Patients who are younger, male, nonsmoking, and without multivessel coronary or noncardiac vascular disease are most likely to have higher DA with EECP. Patients with higher DA tended to have a greater reduction in angina class at 6-month follow-up compared with those with lower DA ratios. There is evidence that higher DA ratios are associated with improved short- or long-term clinical outcomes, suggesting that clinical benefit from EECP is associated with the magnitude of DA.
增强型体外反搏(EECP)已被证明是治疗冠心病稳定型心绞痛的有效方法。当舒张压与收缩压面积比在1.5至2.0范围内时,EECP的血流动力学效应达到最大化。
据推测,接受EECP治疗且能达到更高舒张期增压(DA)比的患者可能会获得更大的临床益处。本研究探讨了接受EECP治疗患者的DA比与临床结局之间的关系。
我们分析了1998年1月至1999年8月期间纳入国际EECP患者注册库(IEPR)以治疗慢性心绞痛的1004例患者的人口统计学、无创血流动力学和临床结局数据。通过手指体积描记法记录血压波形。通过电话访谈获得6个月的临床结局。

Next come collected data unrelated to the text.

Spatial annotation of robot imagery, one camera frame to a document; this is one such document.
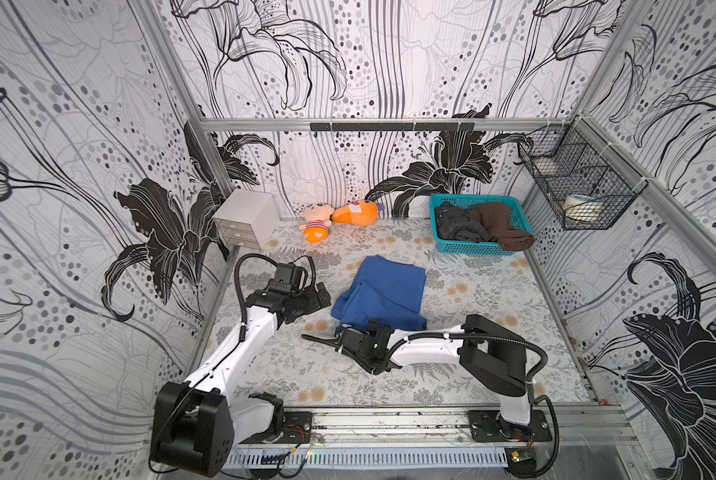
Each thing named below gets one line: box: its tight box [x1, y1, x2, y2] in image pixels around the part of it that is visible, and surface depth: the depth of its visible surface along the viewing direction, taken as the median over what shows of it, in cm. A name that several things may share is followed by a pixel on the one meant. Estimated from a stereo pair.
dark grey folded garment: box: [436, 201, 489, 243], surface depth 100 cm
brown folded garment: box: [470, 201, 535, 251], surface depth 100 cm
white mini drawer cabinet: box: [212, 189, 280, 251], surface depth 109 cm
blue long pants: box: [331, 254, 428, 331], surface depth 94 cm
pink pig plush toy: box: [300, 202, 335, 243], surface depth 114 cm
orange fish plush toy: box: [331, 200, 379, 227], surface depth 113 cm
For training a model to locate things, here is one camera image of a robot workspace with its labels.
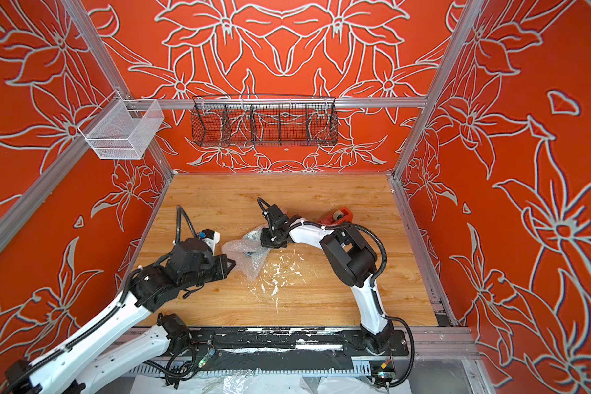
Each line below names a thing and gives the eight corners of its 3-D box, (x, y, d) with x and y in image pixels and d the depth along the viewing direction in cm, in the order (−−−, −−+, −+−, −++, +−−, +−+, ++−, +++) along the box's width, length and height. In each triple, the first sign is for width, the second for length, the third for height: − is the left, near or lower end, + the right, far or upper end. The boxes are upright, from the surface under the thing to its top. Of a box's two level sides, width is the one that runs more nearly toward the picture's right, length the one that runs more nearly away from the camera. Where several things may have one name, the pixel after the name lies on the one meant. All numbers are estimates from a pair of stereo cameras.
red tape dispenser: (329, 235, 99) (331, 226, 94) (322, 226, 102) (323, 217, 97) (351, 222, 103) (353, 213, 98) (343, 214, 106) (345, 205, 101)
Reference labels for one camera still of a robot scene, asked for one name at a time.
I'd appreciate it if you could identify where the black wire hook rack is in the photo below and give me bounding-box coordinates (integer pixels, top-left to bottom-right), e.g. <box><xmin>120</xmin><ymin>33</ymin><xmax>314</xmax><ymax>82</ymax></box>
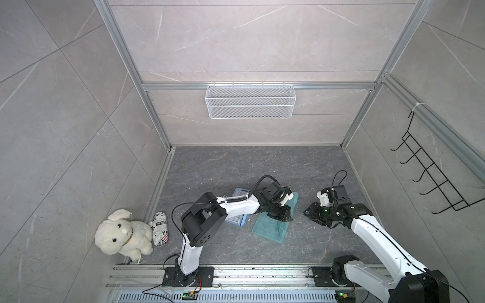
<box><xmin>390</xmin><ymin>111</ymin><xmax>484</xmax><ymax>215</ymax></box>

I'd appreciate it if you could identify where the blue clear small ruler box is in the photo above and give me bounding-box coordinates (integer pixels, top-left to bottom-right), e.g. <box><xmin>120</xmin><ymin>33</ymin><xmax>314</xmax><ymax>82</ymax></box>
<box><xmin>225</xmin><ymin>188</ymin><xmax>249</xmax><ymax>227</ymax></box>

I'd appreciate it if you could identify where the white wire mesh basket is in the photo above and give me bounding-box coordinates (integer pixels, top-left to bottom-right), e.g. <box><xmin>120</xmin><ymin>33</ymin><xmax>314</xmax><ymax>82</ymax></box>
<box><xmin>205</xmin><ymin>84</ymin><xmax>296</xmax><ymax>119</ymax></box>

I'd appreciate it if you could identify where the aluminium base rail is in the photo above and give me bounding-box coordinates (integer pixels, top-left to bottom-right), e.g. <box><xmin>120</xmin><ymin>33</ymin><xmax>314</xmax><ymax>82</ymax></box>
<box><xmin>102</xmin><ymin>264</ymin><xmax>421</xmax><ymax>292</ymax></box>

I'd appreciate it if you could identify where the white plush bear toy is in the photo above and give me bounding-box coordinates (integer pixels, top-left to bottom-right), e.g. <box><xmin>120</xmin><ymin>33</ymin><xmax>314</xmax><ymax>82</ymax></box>
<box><xmin>94</xmin><ymin>209</ymin><xmax>154</xmax><ymax>261</ymax></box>

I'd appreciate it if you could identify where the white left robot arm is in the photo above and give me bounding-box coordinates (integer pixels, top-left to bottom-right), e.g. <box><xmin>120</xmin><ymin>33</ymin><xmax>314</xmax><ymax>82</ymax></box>
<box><xmin>177</xmin><ymin>181</ymin><xmax>296</xmax><ymax>276</ymax></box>

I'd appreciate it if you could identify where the white grille strip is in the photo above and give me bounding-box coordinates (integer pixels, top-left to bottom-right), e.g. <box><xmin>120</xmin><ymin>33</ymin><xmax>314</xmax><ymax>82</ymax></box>
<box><xmin>113</xmin><ymin>289</ymin><xmax>337</xmax><ymax>302</ymax></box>

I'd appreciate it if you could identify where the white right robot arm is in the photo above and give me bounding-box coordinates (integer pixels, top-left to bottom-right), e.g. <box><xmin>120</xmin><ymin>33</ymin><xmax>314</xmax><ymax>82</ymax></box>
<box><xmin>303</xmin><ymin>185</ymin><xmax>450</xmax><ymax>302</ymax></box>

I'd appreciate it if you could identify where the teal translucent ruler set case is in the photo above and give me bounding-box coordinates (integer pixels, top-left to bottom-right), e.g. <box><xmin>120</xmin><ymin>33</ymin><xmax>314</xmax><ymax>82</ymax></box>
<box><xmin>252</xmin><ymin>192</ymin><xmax>299</xmax><ymax>244</ymax></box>

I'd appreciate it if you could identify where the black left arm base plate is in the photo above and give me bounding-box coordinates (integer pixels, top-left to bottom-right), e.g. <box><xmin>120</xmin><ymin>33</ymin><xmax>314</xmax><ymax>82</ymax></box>
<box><xmin>162</xmin><ymin>266</ymin><xmax>215</xmax><ymax>287</ymax></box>

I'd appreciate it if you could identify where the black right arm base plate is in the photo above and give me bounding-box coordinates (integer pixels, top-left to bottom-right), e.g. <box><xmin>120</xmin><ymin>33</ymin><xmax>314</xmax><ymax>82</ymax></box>
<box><xmin>308</xmin><ymin>266</ymin><xmax>338</xmax><ymax>287</ymax></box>

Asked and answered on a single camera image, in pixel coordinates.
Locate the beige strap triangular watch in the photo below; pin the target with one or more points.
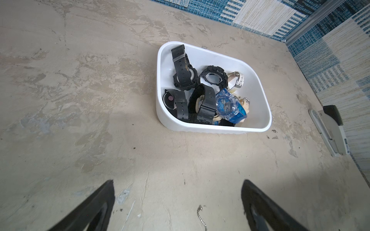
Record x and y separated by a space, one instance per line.
245 104

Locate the black leather strap watch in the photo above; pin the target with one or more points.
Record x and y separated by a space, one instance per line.
176 103

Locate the small black strap watch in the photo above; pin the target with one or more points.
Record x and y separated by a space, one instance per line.
224 122

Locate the white plastic storage box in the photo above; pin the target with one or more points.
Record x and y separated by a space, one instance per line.
259 118

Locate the translucent blue plastic watch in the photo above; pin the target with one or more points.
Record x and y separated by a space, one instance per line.
229 108

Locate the black round digital watch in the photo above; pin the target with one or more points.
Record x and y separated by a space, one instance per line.
208 108

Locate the black rugged sports watch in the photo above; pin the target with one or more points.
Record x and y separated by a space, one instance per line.
215 75

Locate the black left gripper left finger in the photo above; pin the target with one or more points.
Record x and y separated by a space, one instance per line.
93 214

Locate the white strap rose-gold watch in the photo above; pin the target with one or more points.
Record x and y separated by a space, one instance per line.
235 81

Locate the silver chain pocket watch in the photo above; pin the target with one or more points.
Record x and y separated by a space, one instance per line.
199 209

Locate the black chunky digital watch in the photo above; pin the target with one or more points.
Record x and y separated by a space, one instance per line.
185 75

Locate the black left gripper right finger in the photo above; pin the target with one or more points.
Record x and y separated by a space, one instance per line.
263 214

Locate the grey black stapler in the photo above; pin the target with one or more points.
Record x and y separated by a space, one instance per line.
329 123

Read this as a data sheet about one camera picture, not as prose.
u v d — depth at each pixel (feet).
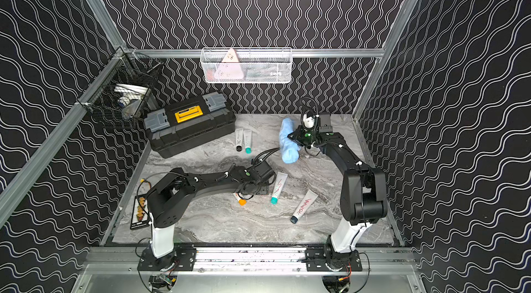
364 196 1.57
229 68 2.97
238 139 3.53
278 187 2.96
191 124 3.10
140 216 2.74
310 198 2.90
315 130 2.40
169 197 1.72
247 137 3.60
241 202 2.87
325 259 2.26
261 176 2.34
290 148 2.75
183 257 2.47
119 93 2.97
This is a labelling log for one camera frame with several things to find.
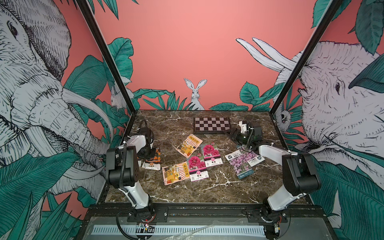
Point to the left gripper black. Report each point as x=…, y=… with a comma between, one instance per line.
x=151, y=155

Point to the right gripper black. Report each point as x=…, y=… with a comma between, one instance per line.
x=235, y=130

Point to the purple flower seed packet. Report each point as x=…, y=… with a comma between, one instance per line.
x=241, y=167
x=251, y=157

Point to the sunflower shop seed packet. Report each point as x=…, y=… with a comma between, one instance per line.
x=175, y=173
x=189, y=145

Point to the purple flower seed packet front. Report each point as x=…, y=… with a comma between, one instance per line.
x=241, y=167

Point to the pink flower seed packet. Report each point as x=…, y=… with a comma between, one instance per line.
x=197, y=169
x=211, y=155

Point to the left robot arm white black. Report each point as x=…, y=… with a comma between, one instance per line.
x=122, y=168

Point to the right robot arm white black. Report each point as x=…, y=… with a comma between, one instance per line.
x=299, y=173

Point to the checkered chess board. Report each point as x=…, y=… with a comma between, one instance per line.
x=211, y=125

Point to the white slotted vent strip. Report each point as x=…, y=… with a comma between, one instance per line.
x=163, y=230

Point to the clear plastic wrap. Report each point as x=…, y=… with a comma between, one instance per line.
x=189, y=235

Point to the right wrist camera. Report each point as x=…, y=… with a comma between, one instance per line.
x=243, y=126

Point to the black front mounting rail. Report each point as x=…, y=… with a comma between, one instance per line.
x=164, y=212

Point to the right black frame post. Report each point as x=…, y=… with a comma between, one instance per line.
x=325, y=20

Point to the black frame post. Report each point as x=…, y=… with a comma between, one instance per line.
x=325, y=20
x=97, y=34

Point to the left black frame post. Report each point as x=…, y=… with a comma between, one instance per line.
x=97, y=34

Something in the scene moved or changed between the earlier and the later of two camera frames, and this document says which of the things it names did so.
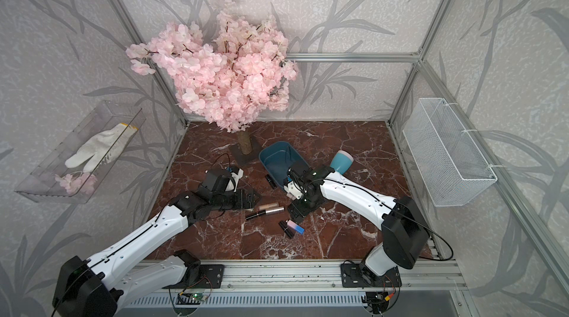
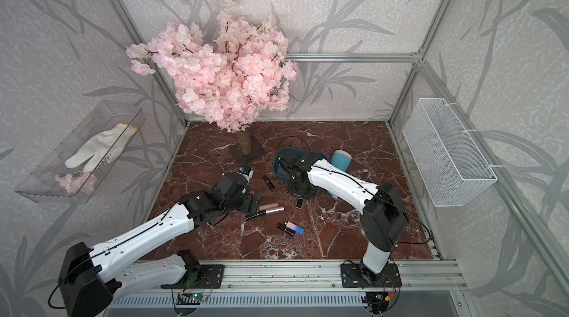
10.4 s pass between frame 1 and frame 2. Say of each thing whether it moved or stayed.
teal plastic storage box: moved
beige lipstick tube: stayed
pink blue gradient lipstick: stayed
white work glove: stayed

在EECP治疗结束时,370例(37%)患者的DA比更高(定义为≥1.5),634例(63%)患者的DA比更低(定义为<1.5)。与较低DA比相关的因素包括年龄≥65岁(p<0.001)、女性(p<0.001)、左心室射血分数<35%(p<0.05)、高血压(p<0.01)、既往冠状动脉搭桥手术(p<0.01)、非心脏血管疾病(p<0.001)、多支血管病变(p<0.01)、充血性心力衰竭(p<0.01)、当前吸烟(p<0.01)、不适合进一步血运重建(p<0.001)以及更高的基线心绞痛分级(p<0.001)。在DA比高或低的患者之间,关于糖尿病、既往冠状动脉成形术、既往心肌梗死或抗心绞痛药物使用情况,没有显著差异。基于多因素逻辑回归模型,EECP结束时DA比<1.5的独立预测因素包括当前吸烟(比值比3.3;95%置信区间2.0 - 5.4);多支血管病变(1.7;1.3 - 2.3);女性(2.2;1.7 - 3.0);未接受过EECP治疗(1.9;1.1 - 3.3);非心脏血管疾病(2.3;1.7 - 2.9);年龄≥65岁(1.7;1.4 - 2.2)以及不适合血运重建的患者(1.6;1.2 - 2.0)。到治疗结束时,在心肌梗死、血运重建率或硝酸甘油使用方面,DA比高的患者没有显著差异。在6个月随访时,与DA比低的患者相比,DA比高的患者心绞痛分级有更大降低的趋势(p = 0.069)。未达到更高增压的组中不稳定型心绞痛和充血性心力衰竭的发生率显著更高(p<0.05)。
年龄较轻、男性、不吸烟且无多支冠状动脉或非心脏血管疾病的患者最有可能通过EECP获得更高的DA。与DA比低的患者相比,DA比高的患者在6个月随访时心绞痛分级往往有更大降低。有证据表明,更高的DA比与短期或长期临床结局改善相关,这表明EECP的临床益处与DA程度有关。